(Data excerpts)
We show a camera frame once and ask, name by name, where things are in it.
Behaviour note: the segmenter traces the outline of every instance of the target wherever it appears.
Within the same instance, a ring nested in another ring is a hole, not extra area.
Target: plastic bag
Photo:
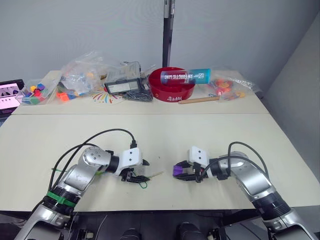
[[[220,96],[219,101],[222,102],[244,98],[246,95],[260,92],[260,89],[237,71],[214,70],[211,72],[209,84],[206,84],[206,92],[209,97]]]
[[[61,83],[67,90],[82,96],[97,90],[101,86],[101,78],[111,69],[116,67],[105,64],[102,53],[92,51],[72,60],[61,69]]]

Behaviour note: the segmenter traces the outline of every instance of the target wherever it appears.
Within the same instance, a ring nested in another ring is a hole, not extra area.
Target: gray wall
[[[171,66],[227,66],[267,91],[319,0],[176,0]]]
[[[1,0],[0,82],[42,78],[92,51],[162,65],[163,0]]]
[[[267,107],[320,181],[320,14],[266,94]]]

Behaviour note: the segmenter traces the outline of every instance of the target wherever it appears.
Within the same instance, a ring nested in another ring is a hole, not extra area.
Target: red bowl
[[[154,70],[149,76],[150,88],[153,96],[164,102],[176,103],[180,100],[190,98],[194,91],[195,84],[181,84],[178,86],[166,86],[161,83],[161,72],[172,70],[184,70],[179,67],[163,67]]]

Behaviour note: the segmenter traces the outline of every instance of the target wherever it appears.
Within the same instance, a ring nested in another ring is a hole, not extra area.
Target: black pole
[[[162,43],[162,67],[170,65],[170,53],[172,32],[174,26],[175,0],[164,0],[163,11],[163,43]]]

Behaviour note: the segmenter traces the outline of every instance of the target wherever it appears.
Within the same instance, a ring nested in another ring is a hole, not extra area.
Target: green tape
[[[54,194],[51,191],[48,191],[48,193],[46,195],[48,197],[56,200],[59,204],[64,204],[64,205],[67,205],[67,206],[72,207],[72,208],[74,208],[76,206],[76,204],[74,202],[67,200],[63,196],[58,196],[58,195]]]

### Aim of the exercise
The reply must hold exactly the lines from the one containing "Target: red bowl" to the last line of the entries, and nothing more.

### Response for this exercise
Target: red bowl
[[[154,70],[149,76],[150,88],[153,96],[164,102],[176,103],[180,100],[190,98],[194,91],[195,84],[181,84],[178,86],[166,86],[161,83],[161,72],[172,70],[184,70],[179,67],[163,67]]]

Behaviour note: the segmenter traces the outline of every instance of the target wherever it appears.
Within the same instance, a ring nested in another ring is a hole, not extra area.
Target: black pole
[[[162,43],[162,67],[170,65],[170,53],[172,32],[174,26],[175,0],[164,0],[163,11],[163,43]]]

Behaviour note: the segmenter traces the outline of every instance of the target wherever it appears.
Within the same instance, a ring nested in another ring is a hole, not extra area.
Target: green tape
[[[54,194],[51,191],[48,191],[48,193],[46,195],[48,197],[56,200],[59,204],[64,204],[64,205],[67,205],[67,206],[72,207],[72,208],[74,208],[76,206],[76,204],[74,202],[67,200],[63,196],[58,196],[58,195]]]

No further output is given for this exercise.